It is OK if your Christmas is small. It is OK if you don’t have a big musical production, or candle-lit processions, or meaningful sermons and verses read in sacred tones. It is OK if the house is not decorated and covered in lights, or even if you don’t have a home to decorate. It is OK if you don’t have a family gathering – or even if there is one place setting missing. It is OK if you don’t have the finest gifts, and even if you don’t have any gifts at all. It is OK if you – YOU – are not big enough to make all those things happen, this year, or any year.
The first Christmas didn’t have any of those things.
Long before that night, Mary had seen an angel. Mary visited her cousin Elizabeth, and the unborn child in Elizabeth’s womb leapt at the presence of the baby in Mary, though Mary was less than 3 months pregnant. Tiny unborn children were the first to celebrate Christmas.

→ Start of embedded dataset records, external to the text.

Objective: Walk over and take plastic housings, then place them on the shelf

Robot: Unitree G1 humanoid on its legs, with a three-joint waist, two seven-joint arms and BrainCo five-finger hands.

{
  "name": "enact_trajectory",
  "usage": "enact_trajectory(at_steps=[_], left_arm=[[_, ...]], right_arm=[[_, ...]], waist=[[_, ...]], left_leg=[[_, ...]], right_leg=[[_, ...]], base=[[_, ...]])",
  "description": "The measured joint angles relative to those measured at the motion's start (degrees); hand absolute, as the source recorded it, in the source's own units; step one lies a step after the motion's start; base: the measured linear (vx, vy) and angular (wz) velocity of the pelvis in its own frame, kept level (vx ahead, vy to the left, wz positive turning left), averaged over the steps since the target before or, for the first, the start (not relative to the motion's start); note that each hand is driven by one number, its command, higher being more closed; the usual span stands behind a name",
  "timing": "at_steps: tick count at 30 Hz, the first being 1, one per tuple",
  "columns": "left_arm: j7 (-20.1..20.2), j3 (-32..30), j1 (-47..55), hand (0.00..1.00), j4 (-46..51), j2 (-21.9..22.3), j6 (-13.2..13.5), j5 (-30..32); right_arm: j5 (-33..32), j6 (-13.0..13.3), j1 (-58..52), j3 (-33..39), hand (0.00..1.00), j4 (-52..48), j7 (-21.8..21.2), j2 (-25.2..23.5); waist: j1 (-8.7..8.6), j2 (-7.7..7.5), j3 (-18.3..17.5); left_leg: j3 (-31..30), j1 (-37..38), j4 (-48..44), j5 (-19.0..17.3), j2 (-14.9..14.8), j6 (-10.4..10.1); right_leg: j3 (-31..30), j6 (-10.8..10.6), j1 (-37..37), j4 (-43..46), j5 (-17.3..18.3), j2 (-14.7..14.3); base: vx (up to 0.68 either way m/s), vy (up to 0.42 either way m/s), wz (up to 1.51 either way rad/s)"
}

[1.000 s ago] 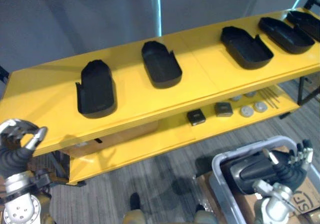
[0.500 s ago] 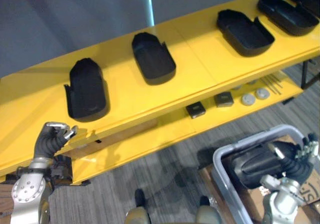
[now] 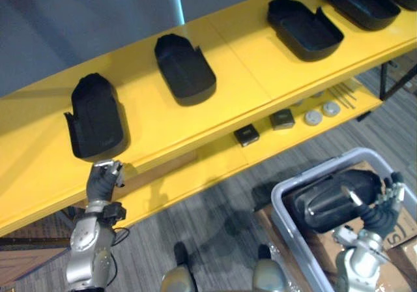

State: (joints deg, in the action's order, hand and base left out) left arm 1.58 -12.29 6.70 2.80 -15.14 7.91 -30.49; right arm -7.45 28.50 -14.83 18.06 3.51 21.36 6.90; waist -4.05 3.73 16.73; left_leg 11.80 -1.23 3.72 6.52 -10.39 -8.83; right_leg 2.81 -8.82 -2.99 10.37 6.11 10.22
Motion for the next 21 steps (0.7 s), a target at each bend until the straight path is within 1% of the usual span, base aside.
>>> enact_trajectory(at_steps=[3, 6, 8, 9, 10, 12, 13, 15, 19, 21], left_arm=[[-2.7, 0.0, 0.1, 1.00, -0.2, 0.1, 1.2, 1.9], [-4.5, 0.0, 0.0, 1.00, -0.5, 0.1, 3.6, 2.2], [-6.2, 0.0, -0.1, 1.00, -0.6, 0.1, 6.4, 2.3], [-6.5, 0.0, -0.1, 1.00, -0.5, 0.2, 7.1, 2.3], [-7.2, -0.1, -0.3, 1.00, -0.5, 0.4, 8.7, 2.3], [-8.3, -0.2, -0.7, 1.00, -0.4, 0.6, 10.4, 2.6], [-8.9, -0.5, -1.0, 1.00, -0.2, 0.7, 10.9, 3.8], [-9.5, -0.5, -1.0, 1.00, 0.8, 1.0, 10.9, 4.5], [-10.0, -0.6, -1.1, 1.00, 1.8, 2.3, 10.9, 4.6], [-10.1, -0.6, -1.1, 1.00, 1.8, 2.3, 10.8, 4.5]], right_arm=[[0.4, 0.0, 0.0, -1.1, 0.00, 0.0, 0.0, -0.3], [0.4, 0.0, 0.1, -1.2, 0.00, 0.5, 0.0, -0.7], [0.4, 0.0, 0.1, -1.3, 0.00, 1.8, 0.2, -0.9], [0.4, 0.0, 0.1, -1.3, 0.00, 2.0, 0.2, -0.9], [0.4, 0.0, 0.1, -1.3, 0.00, 2.1, 0.4, -1.3], [0.5, 0.0, 0.1, -1.3, 0.00, 2.1, 1.1, -1.8], [0.5, 0.0, 0.1, -1.3, 0.00, 2.1, 1.3, -2.0], [1.4, 0.0, 0.0, -1.4, 0.00, 2.1, 1.4, -2.4], [1.6, 0.0, 0.0, -1.5, 0.00, 2.1, 1.4, -2.4], [1.6, 0.0, 0.0, -1.5, 0.00, 2.1, 1.4, -2.4]], waist=[[-0.01, -0.57, 0.3], [0.03, -1.11, 0.7], [0.00, -1.31, 0.8], [0.00, -1.31, 0.8], [0.00, -1.31, 0.8], [0.00, -1.31, 0.8], [0.01, -1.32, 0.8], [0.01, -1.32, 0.8], [0.01, -1.31, 1.0], [0.01, -1.32, 1.1]], left_leg=[[0.0, 0.0, 0.0, 0.0, 0.0, 0.0], [0.0, 0.0, 0.0, 0.0, 0.0, 0.0], [0.0, 0.0, 0.0, 0.0, 0.0, 0.0], [0.0, 0.0, 0.0, 0.0, 0.0, 0.0], [0.0, 0.0, 0.0, 0.0, 0.0, 0.0], [0.0, 0.0, 0.0, 0.0, 0.0, 0.0], [0.0, 0.0, 0.0, 0.0, 0.0, 0.0], [0.0, 0.0, 0.0, 0.0, 0.0, 0.0], [0.0, 0.0, 0.0, 0.0, 0.0, 0.0], [0.0, 0.0, 0.0, 0.0, 0.0, 0.0]], right_leg=[[0.0, 0.0, 0.0, 0.0, 0.0, 0.0], [0.0, 0.0, 0.0, 0.0, -0.1, 0.0], [0.0, -0.1, 0.0, 0.0, -0.1, 0.0], [0.0, -0.1, 0.0, 0.0, -0.1, 0.0], [0.0, -0.1, 0.0, -0.1, -0.1, 0.0], [0.0, -0.1, 0.1, -0.1, -0.1, 0.0], [0.0, -0.1, 0.1, -0.1, -0.2, 0.0], [0.0, -0.1, 0.1, -0.1, -0.2, 0.0], [0.0, -0.1, 0.1, -0.1, -0.2, 0.0], [0.0, -0.1, 0.1, -0.2, -0.2, 0.0]], base=[[0.00, 0.000, 0.00], [0.00, 0.000, 0.00], [0.00, 0.000, 0.00], [0.00, 0.000, 0.00], [0.00, 0.000, 0.00], [0.00, 0.000, 0.00], [0.00, 0.000, 0.00], [0.00, 0.000, 0.00], [0.00, 0.000, 0.00], [0.00, 0.000, 0.00]])
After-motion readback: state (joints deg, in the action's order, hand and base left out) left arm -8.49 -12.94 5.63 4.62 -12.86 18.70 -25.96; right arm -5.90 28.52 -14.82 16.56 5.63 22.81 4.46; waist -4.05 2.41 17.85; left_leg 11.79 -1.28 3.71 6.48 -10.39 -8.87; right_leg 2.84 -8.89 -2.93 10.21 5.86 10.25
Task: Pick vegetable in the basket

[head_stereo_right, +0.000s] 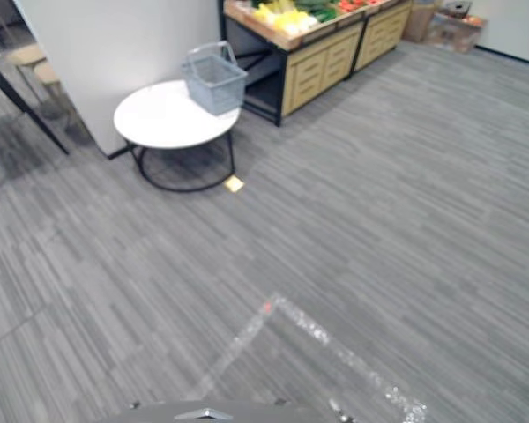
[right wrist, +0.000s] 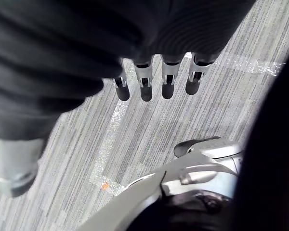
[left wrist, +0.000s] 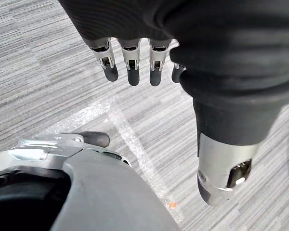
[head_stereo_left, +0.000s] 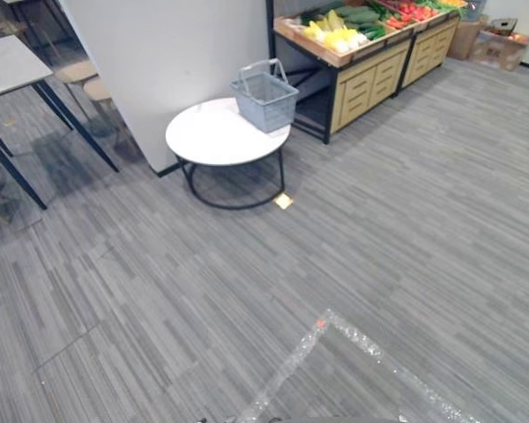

Joseph was a just carpenter, and Mary was just a girl. Neither were wealthy or well known. Joseph and Mary were travelling – with just one donkey – when Mary went into labor. She didn’t have her family around her; no mother or sister or midwife to help her. They couldn’t even get a room for the night; the baby Jesus was born in an animal stall. Was the straw even clean? Was there fresh water? Were they warm enough? But they had the strength of their faith. They knew they were following what God had set up for them to do.
It was just the three of them that night, at first. Then the shepherds showed up, saying that God had sent angels to them, proclaiming the Christ’s birth. Just a few dudes in a field full of sheep, but they were the ones God chose to hear and share the news. (It wasn’t until much later that the traveling wise men visited, bearing gifts.)
But that first night? It was small. It was humble. It probably was not at all what anyone wanted or expected it to be. So why do we still celebrate that night, two thousand years later? Because those few people, in that humble setting, gave what they had to God. And God had a plan for something bigger.
It is OK if your Christmas is small. It is OK if what you have to bring is small, too. When you are tempted to think that it is not enough – that YOU are not enough – think about that first Christmas night. Then bring your humble gifts to God. He has a plan for something bigger.